▶ Exercise objective: Find the word "frame" in the listing below, then return every line it appears in.

··· Extracted data ···

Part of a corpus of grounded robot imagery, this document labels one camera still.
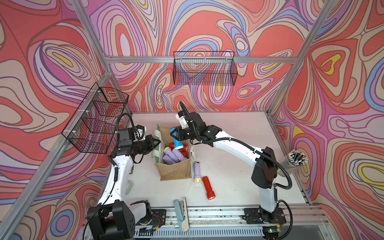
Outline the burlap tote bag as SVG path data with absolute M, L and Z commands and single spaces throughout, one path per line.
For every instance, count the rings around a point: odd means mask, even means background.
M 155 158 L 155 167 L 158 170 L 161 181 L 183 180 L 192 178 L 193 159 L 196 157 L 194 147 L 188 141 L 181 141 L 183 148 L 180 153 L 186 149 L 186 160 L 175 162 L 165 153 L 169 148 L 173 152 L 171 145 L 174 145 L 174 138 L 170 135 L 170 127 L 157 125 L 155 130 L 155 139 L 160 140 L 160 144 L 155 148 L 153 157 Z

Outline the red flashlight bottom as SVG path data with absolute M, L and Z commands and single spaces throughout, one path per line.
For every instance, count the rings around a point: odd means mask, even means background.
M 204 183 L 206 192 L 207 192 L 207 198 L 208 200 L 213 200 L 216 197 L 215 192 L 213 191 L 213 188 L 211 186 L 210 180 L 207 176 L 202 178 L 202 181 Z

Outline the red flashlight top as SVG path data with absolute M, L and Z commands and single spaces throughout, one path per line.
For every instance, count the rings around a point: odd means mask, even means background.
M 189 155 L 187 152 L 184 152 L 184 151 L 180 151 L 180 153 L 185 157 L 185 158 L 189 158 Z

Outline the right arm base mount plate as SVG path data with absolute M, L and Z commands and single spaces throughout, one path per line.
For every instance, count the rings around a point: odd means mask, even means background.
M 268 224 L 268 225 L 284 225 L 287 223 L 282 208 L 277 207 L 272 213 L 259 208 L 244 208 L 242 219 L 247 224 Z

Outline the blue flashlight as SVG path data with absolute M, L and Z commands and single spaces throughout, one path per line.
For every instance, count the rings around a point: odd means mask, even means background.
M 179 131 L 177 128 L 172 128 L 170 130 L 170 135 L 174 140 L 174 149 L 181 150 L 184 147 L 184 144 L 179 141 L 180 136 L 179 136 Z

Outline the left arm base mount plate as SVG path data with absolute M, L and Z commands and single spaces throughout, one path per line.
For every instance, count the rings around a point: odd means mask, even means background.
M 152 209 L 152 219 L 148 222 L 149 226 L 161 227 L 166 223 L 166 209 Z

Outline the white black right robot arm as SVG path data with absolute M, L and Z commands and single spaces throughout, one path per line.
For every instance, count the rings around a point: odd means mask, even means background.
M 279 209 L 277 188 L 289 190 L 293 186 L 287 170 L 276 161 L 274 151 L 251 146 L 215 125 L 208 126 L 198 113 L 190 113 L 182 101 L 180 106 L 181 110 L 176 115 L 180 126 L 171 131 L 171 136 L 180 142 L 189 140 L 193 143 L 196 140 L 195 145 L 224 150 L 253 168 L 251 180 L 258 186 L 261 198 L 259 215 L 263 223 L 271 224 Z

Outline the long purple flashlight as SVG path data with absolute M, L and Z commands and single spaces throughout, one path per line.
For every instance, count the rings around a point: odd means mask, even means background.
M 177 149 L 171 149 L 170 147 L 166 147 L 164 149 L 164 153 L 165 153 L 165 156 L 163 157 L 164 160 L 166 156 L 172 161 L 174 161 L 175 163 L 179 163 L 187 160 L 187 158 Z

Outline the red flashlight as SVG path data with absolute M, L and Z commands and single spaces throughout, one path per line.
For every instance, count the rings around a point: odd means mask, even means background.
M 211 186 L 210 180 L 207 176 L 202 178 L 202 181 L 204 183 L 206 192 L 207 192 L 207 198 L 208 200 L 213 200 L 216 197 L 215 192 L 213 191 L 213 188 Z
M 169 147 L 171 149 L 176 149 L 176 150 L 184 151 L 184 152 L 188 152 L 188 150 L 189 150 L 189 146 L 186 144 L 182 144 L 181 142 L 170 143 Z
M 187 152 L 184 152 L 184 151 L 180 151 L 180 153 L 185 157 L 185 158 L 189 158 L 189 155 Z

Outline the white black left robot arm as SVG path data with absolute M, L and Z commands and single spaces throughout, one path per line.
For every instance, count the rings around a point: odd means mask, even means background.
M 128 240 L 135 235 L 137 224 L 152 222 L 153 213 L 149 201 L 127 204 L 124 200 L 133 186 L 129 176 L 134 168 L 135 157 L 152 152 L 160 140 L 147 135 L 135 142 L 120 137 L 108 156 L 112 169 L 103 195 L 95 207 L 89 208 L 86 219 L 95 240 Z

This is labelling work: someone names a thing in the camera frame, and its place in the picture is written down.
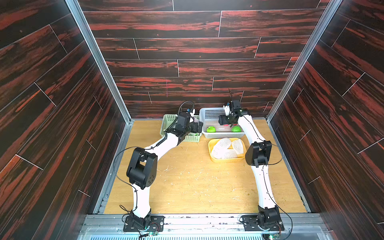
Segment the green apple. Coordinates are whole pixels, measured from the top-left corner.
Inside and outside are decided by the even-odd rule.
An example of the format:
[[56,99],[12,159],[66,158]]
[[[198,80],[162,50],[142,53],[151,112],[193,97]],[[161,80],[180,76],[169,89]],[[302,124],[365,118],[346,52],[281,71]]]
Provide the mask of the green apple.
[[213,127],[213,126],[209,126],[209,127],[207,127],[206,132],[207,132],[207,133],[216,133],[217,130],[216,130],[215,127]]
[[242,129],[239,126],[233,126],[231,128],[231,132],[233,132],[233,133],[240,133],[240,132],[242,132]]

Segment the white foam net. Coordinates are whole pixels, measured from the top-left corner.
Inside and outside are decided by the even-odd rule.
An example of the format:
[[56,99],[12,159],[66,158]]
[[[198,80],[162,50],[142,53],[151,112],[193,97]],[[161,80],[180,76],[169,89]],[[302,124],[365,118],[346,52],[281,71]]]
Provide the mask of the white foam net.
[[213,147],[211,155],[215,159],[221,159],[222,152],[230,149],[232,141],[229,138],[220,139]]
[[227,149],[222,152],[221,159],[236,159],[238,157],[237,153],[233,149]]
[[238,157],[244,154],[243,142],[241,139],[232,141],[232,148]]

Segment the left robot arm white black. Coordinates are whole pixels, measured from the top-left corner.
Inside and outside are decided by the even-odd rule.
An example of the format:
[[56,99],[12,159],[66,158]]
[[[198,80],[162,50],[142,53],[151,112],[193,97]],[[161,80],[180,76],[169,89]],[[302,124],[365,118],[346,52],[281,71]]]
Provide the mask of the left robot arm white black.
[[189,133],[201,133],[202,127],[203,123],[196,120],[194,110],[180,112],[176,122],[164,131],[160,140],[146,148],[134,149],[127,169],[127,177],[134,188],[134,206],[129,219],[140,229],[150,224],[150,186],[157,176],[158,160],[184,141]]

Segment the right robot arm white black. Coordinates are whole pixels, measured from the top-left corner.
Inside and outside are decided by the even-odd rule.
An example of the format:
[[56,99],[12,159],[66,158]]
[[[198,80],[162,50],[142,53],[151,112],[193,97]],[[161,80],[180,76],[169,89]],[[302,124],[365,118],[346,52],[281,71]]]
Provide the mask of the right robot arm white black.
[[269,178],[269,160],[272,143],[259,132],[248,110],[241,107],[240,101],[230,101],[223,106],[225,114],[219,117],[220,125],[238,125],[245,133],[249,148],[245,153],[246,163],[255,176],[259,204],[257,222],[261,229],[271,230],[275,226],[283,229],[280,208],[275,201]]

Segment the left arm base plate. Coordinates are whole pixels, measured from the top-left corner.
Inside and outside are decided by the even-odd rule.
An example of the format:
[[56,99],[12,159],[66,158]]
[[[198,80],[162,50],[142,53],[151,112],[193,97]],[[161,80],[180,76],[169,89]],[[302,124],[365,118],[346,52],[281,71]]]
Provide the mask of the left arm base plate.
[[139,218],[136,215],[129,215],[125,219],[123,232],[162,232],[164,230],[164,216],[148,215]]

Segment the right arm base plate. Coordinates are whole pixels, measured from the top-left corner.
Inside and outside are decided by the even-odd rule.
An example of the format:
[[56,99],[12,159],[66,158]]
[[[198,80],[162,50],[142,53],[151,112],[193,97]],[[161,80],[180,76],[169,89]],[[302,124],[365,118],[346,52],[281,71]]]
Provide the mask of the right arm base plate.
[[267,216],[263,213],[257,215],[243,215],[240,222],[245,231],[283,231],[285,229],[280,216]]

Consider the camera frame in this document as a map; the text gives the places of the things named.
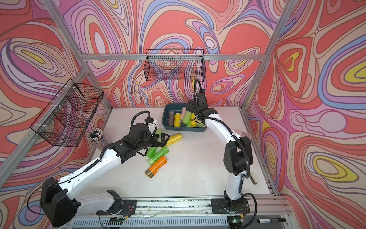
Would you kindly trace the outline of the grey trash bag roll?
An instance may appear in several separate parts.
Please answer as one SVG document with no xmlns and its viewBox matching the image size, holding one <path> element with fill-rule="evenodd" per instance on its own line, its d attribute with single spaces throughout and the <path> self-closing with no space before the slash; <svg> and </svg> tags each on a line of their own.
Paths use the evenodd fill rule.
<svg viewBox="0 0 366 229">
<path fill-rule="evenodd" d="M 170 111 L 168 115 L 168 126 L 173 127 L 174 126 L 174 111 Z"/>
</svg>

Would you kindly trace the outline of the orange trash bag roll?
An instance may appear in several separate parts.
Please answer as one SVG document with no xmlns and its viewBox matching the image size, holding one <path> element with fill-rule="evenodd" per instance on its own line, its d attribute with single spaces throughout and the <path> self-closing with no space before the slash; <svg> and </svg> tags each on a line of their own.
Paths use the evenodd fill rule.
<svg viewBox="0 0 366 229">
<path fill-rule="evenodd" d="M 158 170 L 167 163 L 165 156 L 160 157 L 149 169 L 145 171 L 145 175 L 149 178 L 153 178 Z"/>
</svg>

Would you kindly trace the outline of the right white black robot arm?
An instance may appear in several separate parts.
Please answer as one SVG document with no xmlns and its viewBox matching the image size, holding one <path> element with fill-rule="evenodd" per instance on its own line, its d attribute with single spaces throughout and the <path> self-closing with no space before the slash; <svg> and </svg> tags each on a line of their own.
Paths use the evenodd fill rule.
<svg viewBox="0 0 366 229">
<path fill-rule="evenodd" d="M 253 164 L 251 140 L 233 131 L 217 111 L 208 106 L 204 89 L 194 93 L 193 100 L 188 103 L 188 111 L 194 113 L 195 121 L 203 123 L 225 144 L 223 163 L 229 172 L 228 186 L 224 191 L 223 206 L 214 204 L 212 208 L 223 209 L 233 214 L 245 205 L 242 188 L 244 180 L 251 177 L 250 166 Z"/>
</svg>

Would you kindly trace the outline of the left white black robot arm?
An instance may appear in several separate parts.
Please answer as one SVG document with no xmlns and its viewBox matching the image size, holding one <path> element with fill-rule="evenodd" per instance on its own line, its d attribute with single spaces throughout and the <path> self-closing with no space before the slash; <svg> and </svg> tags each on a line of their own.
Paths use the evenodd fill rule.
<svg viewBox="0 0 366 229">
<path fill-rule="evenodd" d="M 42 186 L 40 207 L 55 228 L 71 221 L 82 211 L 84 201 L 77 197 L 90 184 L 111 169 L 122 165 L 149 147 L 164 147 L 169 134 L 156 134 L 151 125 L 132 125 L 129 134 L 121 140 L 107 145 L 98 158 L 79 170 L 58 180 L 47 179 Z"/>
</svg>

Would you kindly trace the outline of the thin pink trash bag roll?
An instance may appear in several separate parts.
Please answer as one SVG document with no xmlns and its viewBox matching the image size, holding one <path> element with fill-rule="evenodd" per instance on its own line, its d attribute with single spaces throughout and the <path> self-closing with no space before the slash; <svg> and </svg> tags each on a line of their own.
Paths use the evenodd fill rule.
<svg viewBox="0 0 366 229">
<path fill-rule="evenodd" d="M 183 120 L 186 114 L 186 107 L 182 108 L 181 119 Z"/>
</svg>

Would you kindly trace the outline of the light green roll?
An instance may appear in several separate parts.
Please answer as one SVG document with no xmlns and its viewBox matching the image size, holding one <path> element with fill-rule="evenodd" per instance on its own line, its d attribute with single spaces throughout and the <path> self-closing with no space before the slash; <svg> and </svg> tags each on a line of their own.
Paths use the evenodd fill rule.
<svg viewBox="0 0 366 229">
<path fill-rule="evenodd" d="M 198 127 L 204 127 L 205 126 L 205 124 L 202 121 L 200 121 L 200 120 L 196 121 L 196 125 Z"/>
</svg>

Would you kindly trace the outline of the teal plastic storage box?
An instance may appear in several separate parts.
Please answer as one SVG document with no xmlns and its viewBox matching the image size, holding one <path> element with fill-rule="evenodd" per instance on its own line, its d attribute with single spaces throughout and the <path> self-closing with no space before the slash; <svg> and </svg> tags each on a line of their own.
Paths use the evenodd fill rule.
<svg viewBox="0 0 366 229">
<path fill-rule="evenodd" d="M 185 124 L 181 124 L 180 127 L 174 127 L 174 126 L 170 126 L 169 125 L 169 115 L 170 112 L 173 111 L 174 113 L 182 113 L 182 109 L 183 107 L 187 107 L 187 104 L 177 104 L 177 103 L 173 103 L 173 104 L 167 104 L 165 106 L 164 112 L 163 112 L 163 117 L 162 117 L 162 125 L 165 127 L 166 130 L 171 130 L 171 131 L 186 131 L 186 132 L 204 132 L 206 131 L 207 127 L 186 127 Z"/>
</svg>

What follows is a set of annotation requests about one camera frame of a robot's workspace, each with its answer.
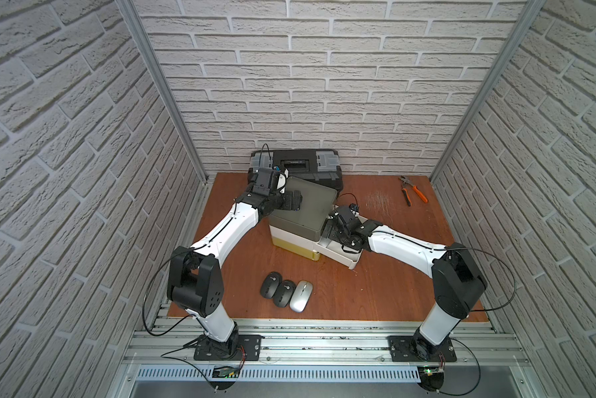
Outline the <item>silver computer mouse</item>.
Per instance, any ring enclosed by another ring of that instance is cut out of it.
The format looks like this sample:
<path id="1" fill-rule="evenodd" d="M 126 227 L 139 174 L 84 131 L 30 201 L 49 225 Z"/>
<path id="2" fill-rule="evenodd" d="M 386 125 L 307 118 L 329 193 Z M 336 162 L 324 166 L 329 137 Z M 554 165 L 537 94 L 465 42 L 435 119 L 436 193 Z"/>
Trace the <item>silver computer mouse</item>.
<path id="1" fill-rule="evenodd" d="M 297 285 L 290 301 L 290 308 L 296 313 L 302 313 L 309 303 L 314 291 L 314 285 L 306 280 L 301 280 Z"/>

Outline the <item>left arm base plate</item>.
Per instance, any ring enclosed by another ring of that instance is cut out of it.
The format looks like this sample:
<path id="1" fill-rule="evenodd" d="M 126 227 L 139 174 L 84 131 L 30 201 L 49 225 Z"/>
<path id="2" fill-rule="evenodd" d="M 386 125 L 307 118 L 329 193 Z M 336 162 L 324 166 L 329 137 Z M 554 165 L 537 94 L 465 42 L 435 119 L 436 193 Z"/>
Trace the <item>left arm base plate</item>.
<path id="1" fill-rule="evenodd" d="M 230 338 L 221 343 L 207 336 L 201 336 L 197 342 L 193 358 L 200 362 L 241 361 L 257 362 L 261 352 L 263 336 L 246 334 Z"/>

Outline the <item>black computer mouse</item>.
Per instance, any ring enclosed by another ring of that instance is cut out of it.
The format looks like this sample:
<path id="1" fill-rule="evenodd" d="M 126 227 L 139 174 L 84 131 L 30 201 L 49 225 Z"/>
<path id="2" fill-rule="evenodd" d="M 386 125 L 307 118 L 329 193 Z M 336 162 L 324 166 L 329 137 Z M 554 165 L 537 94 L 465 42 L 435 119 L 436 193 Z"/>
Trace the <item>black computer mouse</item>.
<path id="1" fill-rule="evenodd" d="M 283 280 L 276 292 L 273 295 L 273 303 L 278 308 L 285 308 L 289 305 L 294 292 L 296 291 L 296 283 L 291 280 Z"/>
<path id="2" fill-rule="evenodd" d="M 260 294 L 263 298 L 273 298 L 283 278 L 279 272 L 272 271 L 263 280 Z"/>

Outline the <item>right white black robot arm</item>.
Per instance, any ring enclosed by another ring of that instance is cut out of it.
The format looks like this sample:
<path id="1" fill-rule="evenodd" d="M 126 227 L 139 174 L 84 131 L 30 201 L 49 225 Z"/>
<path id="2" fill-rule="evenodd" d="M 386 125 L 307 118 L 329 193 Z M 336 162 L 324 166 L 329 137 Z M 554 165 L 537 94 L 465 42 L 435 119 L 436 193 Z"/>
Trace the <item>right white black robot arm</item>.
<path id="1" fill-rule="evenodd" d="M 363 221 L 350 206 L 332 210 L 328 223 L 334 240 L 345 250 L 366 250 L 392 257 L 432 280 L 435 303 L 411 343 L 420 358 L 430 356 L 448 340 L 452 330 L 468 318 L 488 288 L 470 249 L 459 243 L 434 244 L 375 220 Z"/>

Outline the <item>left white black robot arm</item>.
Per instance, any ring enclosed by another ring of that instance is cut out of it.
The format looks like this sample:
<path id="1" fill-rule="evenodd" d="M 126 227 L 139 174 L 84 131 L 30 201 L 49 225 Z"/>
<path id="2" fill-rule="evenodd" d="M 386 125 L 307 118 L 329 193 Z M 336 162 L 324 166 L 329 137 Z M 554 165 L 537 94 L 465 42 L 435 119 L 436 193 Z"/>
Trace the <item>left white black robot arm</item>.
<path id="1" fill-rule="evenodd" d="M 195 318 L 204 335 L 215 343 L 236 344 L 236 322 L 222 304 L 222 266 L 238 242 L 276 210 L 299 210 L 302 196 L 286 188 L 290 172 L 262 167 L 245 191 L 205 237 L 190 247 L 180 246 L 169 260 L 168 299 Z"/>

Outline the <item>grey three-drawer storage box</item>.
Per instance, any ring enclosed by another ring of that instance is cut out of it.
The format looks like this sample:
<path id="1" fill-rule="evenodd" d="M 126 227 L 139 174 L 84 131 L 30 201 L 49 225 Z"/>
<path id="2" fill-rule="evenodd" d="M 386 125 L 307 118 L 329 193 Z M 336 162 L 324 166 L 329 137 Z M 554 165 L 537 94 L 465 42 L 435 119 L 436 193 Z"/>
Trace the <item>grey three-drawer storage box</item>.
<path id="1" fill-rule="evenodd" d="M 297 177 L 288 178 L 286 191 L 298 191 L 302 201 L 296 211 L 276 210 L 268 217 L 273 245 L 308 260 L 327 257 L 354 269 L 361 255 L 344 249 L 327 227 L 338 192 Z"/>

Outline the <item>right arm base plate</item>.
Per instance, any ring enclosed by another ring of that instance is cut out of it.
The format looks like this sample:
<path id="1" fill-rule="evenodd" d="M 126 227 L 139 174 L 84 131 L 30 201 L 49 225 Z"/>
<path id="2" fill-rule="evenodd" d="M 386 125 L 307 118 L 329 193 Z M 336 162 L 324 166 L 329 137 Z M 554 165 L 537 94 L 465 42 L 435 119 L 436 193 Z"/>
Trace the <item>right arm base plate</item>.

···

▶ Written solution:
This is labelling work: someone names a thing in the camera frame, and its place in the picture is written down.
Consider the camera frame in this document as a map; the text gives the places of the things named.
What follows is a set of annotation requests about one camera frame of a robot's workspace, each with its answer.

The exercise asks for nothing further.